Mixed Tape

1 03 2008

I am currently working on Daniel’s mix, trying to decide which order I should put everything in.  The first song is “Mixed Tape” by Jack’s Mannequin, and I hope he likes it, because if he doesn’t I’ll feel bad.  *grins* I doubt he’ll hate it thought–or at least he won’t tell me.

I literally ripped apart my library today trying to find good stuff for his mix.  I’m really indecisive about it, because some of the stuff I want to put on there probably isn’t something he’s going to like.  I know some of the music that he listens to and it’s a little bit different from his.  He hate’s a lot of the stuff I listen to, but what one of my guy friends doesn’t?  I put “Mr. Brightside” by The Killers on there for him, and that’s only one that I know for sure he’ll actually like–we had a long discussion about it.

I need to be writing my novel right now, but at the moment, I’m content to be writing about the little things that make my life mine.  Making mixes for example.  I love making mixes.  The only part I don’t like is ripping the song to the computer and burning it to a cd.  Takes FOREVER.  But, when all is said and done, I have fun doing so, because if there’s one thing I love more than reading and writing, it’s introducing people to the music I listen to.  It’s just a good feeling.  Music makes everything better. 

Speaking of making everything better, I need to take Excederin, because my head’s killing me.  I need to start wearing my glasses, because I read for several hours straight on the weekends.  Par example, I spent two hours reading Neil Gaimain’s The Sand Man: Volume 4, The Seasons of Mist.  Although, the headache may be from the paint fumes that I was around while painting shutters today.  I’ll get over it.

Character development coming along for the modern rewrite of Tarot Cards right now.  Ramxpage and I are collaborating on cover ideas.  It’s not going to be very easy.  Once we have sketches and the final designs, I will of course post them.  My friend suggested self publishing, so maybe that way I can choose what the cover looks like.  My character has taken on aspects of my behavior of late, and she’s become really annoying.  To William at least.  I love it.  I’m going to go edit and rewrite now.  Bye! 





Talk About PMS

28 02 2008

I bought so much food today at lunch it is insane.  I am like two days away from my period and I’m going crazy.  It really explains the moodswings. 😀 Anyway, time to talk about my life…

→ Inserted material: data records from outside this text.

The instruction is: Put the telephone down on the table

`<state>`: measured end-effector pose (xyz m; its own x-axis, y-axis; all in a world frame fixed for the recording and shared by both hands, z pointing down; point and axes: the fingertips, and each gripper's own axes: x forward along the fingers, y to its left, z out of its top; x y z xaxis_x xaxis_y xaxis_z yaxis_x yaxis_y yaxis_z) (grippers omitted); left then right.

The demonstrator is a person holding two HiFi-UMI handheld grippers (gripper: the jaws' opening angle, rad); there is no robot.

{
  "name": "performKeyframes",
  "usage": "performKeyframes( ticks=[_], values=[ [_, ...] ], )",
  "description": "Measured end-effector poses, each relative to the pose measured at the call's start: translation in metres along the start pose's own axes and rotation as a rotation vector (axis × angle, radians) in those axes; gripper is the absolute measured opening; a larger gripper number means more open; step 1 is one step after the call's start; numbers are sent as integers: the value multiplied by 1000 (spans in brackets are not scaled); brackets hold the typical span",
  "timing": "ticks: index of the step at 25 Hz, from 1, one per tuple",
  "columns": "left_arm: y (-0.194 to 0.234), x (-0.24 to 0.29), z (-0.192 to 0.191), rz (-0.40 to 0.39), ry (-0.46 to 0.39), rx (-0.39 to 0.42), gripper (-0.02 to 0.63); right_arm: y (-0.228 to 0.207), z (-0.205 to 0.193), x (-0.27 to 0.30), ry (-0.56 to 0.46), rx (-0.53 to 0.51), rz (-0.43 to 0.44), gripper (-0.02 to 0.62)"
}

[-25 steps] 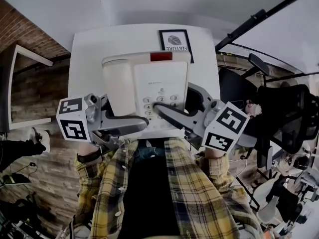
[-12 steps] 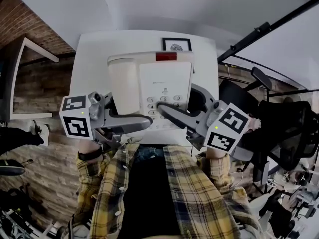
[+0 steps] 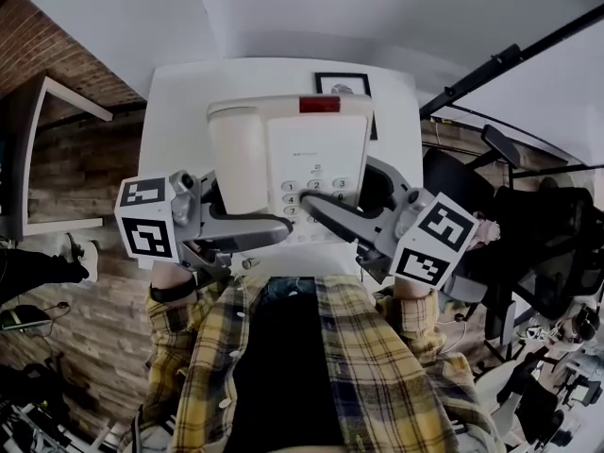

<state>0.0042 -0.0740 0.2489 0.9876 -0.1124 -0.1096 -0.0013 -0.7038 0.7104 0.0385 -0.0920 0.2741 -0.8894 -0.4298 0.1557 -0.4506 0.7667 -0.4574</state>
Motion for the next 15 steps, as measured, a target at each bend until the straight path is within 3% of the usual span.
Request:
performKeyframes(
  ticks=[15],
  values=[
    [14,-14,-1,-17,17,-27,437,-5,-9,16,17,32,-32,293]
  ],
)
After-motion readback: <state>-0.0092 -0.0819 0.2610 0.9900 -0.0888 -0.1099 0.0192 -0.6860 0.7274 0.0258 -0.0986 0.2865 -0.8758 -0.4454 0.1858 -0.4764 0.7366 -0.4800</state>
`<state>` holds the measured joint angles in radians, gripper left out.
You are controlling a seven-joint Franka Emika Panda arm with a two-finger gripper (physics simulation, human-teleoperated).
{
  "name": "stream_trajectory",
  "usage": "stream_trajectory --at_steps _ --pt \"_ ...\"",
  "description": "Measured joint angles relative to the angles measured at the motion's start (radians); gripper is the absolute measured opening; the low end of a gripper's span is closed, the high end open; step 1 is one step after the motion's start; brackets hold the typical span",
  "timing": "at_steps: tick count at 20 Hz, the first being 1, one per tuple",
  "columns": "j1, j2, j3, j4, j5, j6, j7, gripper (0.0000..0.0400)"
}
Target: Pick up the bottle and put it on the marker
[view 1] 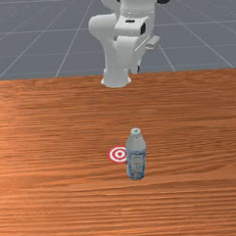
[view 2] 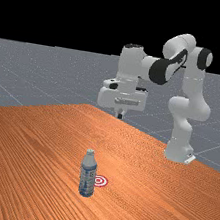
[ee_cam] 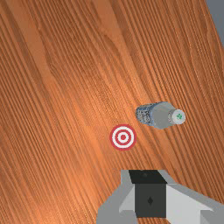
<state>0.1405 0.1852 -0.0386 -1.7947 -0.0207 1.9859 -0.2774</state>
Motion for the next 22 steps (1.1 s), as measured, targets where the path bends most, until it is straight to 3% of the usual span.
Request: stream_trajectory --at_steps 2,5,10,11,13,14,15,18,19,20,21,22 --pt "-0.042 -0.048 0.016 -0.068 -0.004 0.028 -0.335 0.0000" --pt "-0.038 -0.036 0.063 -0.049 -0.006 0.028 -0.581 0.0000" --pt "0.048 0.003 0.098 0.004 -0.021 0.008 -0.284 0.0000" --pt "0.055 0.032 0.097 0.054 -0.010 -0.059 -0.233 0.0000" --pt "0.056 0.040 0.098 0.056 -0.008 -0.061 -0.234 0.0000" --pt "0.067 0.033 0.092 0.036 -0.061 -0.017 -0.202 0.0000" --pt "0.083 0.084 0.082 0.116 -0.115 -0.063 -0.180 0.0000" --pt "0.087 0.239 0.067 0.351 -0.116 -0.137 -0.206 0.0000" --pt "0.081 0.284 0.068 0.419 -0.103 -0.155 -0.219 0.0000" --pt "0.061 0.329 0.083 0.496 -0.046 -0.215 -0.248 0.0000" --pt "0.060 0.364 0.083 0.556 -0.044 -0.253 -0.252 0.0000" --pt "0.067 0.321 0.074 0.464 -0.073 -0.164 -0.235 0.0000"
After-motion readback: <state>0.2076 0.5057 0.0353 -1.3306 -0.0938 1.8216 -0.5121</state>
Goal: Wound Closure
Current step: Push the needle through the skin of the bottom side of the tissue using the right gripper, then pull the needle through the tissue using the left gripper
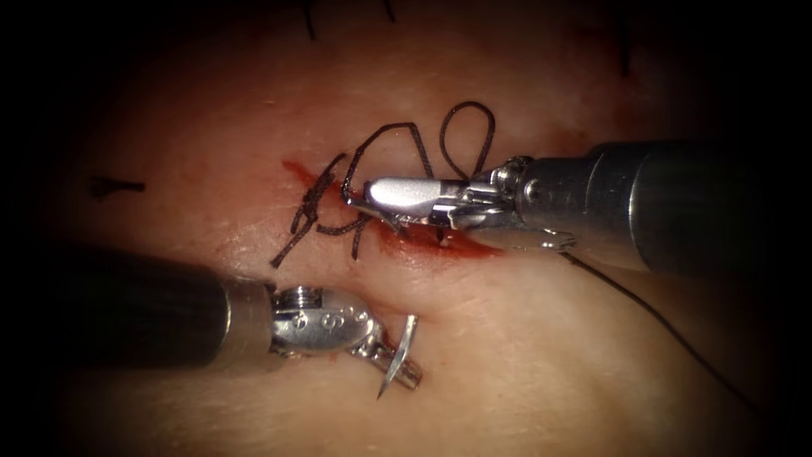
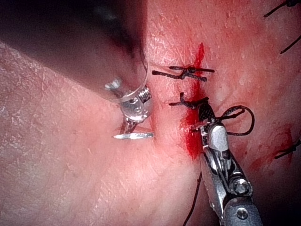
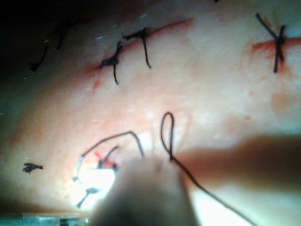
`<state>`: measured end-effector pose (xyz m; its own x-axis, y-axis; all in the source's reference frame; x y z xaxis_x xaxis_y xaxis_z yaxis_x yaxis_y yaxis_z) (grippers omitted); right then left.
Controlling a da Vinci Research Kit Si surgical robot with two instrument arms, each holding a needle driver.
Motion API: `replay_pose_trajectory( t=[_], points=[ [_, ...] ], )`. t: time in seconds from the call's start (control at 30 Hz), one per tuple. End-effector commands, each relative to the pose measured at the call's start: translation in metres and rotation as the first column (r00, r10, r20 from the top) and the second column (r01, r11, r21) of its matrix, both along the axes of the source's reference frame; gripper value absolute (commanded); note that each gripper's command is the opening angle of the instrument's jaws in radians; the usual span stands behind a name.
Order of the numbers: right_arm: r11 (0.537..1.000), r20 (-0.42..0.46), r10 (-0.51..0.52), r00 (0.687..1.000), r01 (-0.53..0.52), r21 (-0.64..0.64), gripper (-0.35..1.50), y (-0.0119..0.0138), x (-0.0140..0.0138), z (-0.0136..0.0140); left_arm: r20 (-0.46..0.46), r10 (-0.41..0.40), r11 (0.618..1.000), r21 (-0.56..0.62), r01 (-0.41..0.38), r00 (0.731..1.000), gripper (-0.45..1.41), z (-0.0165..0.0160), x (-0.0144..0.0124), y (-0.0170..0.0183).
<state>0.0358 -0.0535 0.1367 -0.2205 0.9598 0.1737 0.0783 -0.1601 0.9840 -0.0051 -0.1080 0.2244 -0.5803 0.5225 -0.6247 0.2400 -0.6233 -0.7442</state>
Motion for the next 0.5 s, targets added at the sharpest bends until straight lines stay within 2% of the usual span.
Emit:
replay_pose_trajectory(
  t=[0.03, 0.07, 0.1, 0.2, 0.27, 0.3, 0.33, 0.4, 0.5],
  points=[
    [0.995, 0.032, -0.001, 0.999, 0.004, -0.096, 1.3, 0.0002, 0.0003, 0.0006, 0.0, -0.005, 1.0, 0.012, 0.005, 1.0, -0.23, -0.0001, -0.0004, -0.0009],
    [0.995, 0.032, -0.001, 0.999, 0.004, -0.096, 1.3, 0.0002, 0.0003, 0.0006, 0.0, -0.005, 1.0, 0.012, 0.005, 1.0, -0.23, -0.0001, -0.0004, -0.0009],
    [0.97, 0.084, 0.008, 0.996, 0.013, -0.241, 1.3, 0.0008, -0.0002, 0.0006, 0.022, -0.005, 1.0, -0.01, 0.006, 1.0, -0.21, -0.0011, -0.0004, -0.0011],
    [0.928, 0.147, 0.001, 0.989, 0.054, -0.369, 1.31, 0.0019, -0.0016, 0.0006, 0.058, -0.028, 0.996, -0.089, 0.033, 0.998, -0.11, -0.0029, -0.0003, -0.0012],
    [0.918, 0.162, -0.015, 0.987, 0.077, -0.388, 1.31, 0.0024, -0.0028, 0.0005, 0.065, -0.058, 0.983, -0.168, 0.068, 0.996, -0.03, -0.0039, -0.0001, -0.0015],
    [0.918, 0.162, -0.015, 0.987, 0.077, -0.388, 1.31, 0.0024, -0.0028, 0.0005, 0.065, -0.058, 0.983, -0.168, 0.068, 0.996, -0.03, -0.0039, -0.0001, -0.0015],
    [0.914, 0.178, -0.035, 0.983, 0.103, -0.393, 1.31, 0.0025, -0.0037, 0.0004, 0.07, -0.071, 0.971, -0.224, 0.085, 0.995, 0.09, -0.0044, 0.0001, -0.0017],
    [0.911, 0.195, -0.057, 0.979, 0.131, -0.392, 1.31, 0.0023, -0.0044, 0.0004, 0.078, -0.071, 0.96, -0.267, 0.089, 0.994, 0.17, -0.0046, 0.0004, -0.0021],
    [0.908, 0.214, -0.086, 0.973, 0.165, -0.384, 1.36, 0.0019, -0.0054, 0.0, 0.087, -0.071, 0.938, -0.334, 0.096, 0.994, 0.41, -0.005, 0.0008, -0.0025]
  ],
)
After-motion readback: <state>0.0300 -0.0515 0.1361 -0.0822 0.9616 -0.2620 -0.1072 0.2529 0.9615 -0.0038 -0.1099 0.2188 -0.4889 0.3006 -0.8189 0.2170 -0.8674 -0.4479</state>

I think my blog is boring.  I don’t do the cool picture thing everyone else does on like a weekly basis. When I need to represent a feeling I can’t put into words, I’ll put a picture up.  But other than that, it’s not happening.  Andrew calls this my “rant page” as if the blog is all one page.  (He knows nothing of blogs.)

Moving on.  Being in love isn’t as bad as it has been all year.  Still in love with the guy who is completely blind, according to my favorite hamster.  Whatever.  The year’s almost over, so it’ll probably be over then.  I pray that it won’t, but it will, because having confidence in the keeping in touch thing is really difficult.  I am trying to focus my doting attention upon my new love, William, the character of my book that is currently in the stage of rewrite!

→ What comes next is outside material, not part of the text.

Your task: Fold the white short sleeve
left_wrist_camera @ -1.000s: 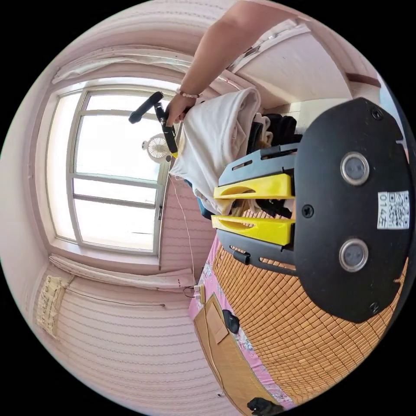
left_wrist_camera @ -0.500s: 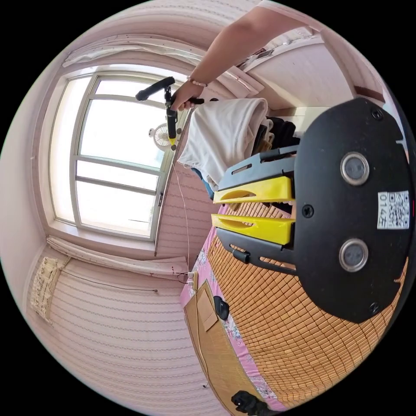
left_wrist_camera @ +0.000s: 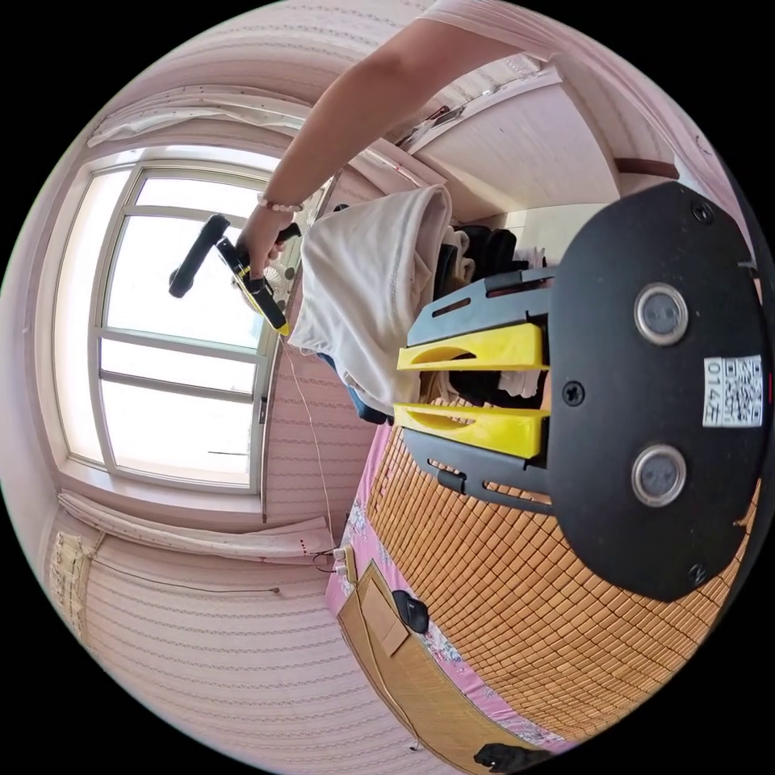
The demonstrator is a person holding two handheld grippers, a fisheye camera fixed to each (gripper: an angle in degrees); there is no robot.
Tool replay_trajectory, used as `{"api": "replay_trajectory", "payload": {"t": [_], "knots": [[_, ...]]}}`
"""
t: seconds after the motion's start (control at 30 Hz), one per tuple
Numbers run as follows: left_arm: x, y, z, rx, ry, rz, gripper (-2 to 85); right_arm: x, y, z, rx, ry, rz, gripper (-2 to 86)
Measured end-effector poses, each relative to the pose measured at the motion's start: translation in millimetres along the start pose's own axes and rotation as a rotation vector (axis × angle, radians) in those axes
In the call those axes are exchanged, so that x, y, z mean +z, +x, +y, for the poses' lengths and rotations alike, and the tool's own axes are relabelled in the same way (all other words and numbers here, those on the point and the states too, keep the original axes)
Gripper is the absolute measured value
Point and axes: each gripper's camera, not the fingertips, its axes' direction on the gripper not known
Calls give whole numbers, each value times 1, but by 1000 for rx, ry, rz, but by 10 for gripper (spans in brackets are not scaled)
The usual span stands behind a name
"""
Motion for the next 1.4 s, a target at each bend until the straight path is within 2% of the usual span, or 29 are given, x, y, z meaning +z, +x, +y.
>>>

Rewriting isn’t as hard as writing the book was in the first place, so that’s all good.  It’s easier to write it like it’s in the twenty-first century instead of in the nineteenth.  It’s a two hundred year difference.  My characters are a little more believable, because I have no idea how they talked back then, so there are no contractions throughout the novel.  (I mean the don’t, can’t shouldn’t, not the birth ones.)  Plus, I can make William look exactly how I want him:  tattoos and piercings, wherever I want them.  (Hah! You’re sick if you’re thinking what I think you’re thinking.)

So, I was sitting on my bed the other day, minding my own business, reading my Batman comic book when I realized, life really isn’t as difficult as people make it out to be.  I mean, it’s difficult in varying levels for varying people, but my life is fairly simple.  If I did my homework every so often, I could probably be class valedictorian.  Our class valedictorian has a teacher for  a parent, so they expect alot more.  My parents just expect me to the best I can.  I have a 4.2 doing absolutely nothing.  If I tried, it’d be a lot higher than that, but I have aspirations outside of doing homework seven hours a day. 

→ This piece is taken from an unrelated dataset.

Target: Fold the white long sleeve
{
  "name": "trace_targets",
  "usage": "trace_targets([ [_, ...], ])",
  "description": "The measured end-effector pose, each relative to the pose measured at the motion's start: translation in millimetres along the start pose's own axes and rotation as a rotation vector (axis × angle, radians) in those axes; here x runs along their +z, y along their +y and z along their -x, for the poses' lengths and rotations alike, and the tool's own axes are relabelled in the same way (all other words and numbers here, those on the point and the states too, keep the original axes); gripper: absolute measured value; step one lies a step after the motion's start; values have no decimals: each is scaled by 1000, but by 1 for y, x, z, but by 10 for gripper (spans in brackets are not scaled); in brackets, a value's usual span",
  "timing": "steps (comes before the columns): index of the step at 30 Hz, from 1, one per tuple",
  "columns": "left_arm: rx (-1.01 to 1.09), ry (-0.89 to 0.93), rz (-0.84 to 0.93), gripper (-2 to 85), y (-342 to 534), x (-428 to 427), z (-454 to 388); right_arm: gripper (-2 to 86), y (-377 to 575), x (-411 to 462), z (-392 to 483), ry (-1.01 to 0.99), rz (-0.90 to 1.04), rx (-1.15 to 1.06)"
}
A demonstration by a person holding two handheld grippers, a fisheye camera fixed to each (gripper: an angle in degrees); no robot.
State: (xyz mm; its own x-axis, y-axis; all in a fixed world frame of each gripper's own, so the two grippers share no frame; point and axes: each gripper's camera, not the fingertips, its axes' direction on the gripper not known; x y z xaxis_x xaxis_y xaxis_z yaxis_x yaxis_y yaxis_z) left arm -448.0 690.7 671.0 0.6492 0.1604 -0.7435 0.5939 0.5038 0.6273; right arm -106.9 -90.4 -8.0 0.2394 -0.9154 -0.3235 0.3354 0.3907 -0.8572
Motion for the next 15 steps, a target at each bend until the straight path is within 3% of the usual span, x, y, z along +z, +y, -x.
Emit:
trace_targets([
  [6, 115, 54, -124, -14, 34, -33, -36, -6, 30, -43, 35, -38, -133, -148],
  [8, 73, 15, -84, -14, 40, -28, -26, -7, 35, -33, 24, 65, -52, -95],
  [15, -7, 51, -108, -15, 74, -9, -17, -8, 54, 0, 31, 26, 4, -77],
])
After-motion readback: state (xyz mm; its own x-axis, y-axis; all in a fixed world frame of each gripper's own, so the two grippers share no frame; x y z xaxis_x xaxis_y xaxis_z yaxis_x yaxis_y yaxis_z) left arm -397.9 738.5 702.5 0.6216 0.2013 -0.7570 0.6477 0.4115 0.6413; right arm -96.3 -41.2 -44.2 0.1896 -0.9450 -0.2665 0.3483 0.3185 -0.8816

My weekend will be spent doing a research paper, and what little homework I want to do, while reading Michael Crichton’s Timeline, which is an amazing book.  I don’t really like male writers.  I have three exceptions:  Michael Crichton, John Grisham, and The Struggling Writer.

I hope all of you have a fabulous weekend, if I don’t post again until Monday, which is really probable, because I’ll be rewriting!  Here’s a picture for you to think about:

 18441728_w434_h_q80.jpg

Aren’t they beautiful?

 





Seraphim: An Allegorical Tale of Good and Evil

16 02 2008
For the moment, the story is called Seraphim. There is a book by Faith Hunter called Seraph and I hate being anywhere close to anyone’s writing. It makes me feel like I’m stealing. That’s why I quit most of my writing–it sounds too much like the books I read. Every writer will be influenced by the books they read, but I don’t want to be too close. I can be close without being unoriginal. And since I have never read Faith’s book, I can’t say that I’m copying. I may read the book when I a done writing my story, so she doesn’t influence me, or make me feel bad about my writing.
Okay, anyway. I’ve been thinking about allegories since I watched Monsters, Inc. in film criticism earlier this year. I thought it was really cool, and contemplated writing an allegory. Things like that take a lot of intelligent thought and time. I had neither at that moment. (Ha, Kaelie made a funny…) So, I completely abandoned an allegory until I could come up with something decent.
I recently read The Scarlet Letter (yes, I know, I cringe when I think about it, too.) by Nathaniel Hawthorne and he was a genius–a boring one, but a genius. He used color symbolism, just flat out symbolism, and parables. I take a lot of example from him. Most of the American population hates him–I hate his books, but I respect his writing. So, then color symbolism appeared in my writing. It’s really subtle stuff. Like hair color, eye color, shadow play. If someone has a different hair or eye color from everyone else they are either bad or just really different. It really depends on the context and who the person is. Like, with Haven and Lucius. One has dark hair, one has blond hair. I already know why, but you don’t. The people that have read stories will be able to tell you, though. So talk to hamz or fluffy about it. They’re on my blogroll. You can even ask me, but sometimes I might not tell you, because I don’t risk talking about other stories while I’m in the middle of a project–like I am right now–because it distracts me.
Anyway, plot synopsis. Angels and demons basically, the usual good vs. evil story. OR IS IT? The main character is an “angel” by the name of Meliakos. She doesn’t have a last name as of yet. Maybe they don’t have last names in the celestial worlds–I don’t know yet. Her hair is black, and her eyes are green. Angels don’t have a specific eye color nor do they have black hair–it’s usually blond or really light brown. The only blond color however is like the true blond color. Not white, not platinum, not dirty, but the true blond. Like Rachel Ramxpage’s hair, if you want to be absolutely sure. (For the record, the blond hair that I use in my writing is normally her hair color.) I’ve lost my point. Meliakos–call me Mel–meets a blond demon named Gabriel, and he is the other “half” of the balance that angels have an annoying tendency to enforce and need. He is the second part of the allegory.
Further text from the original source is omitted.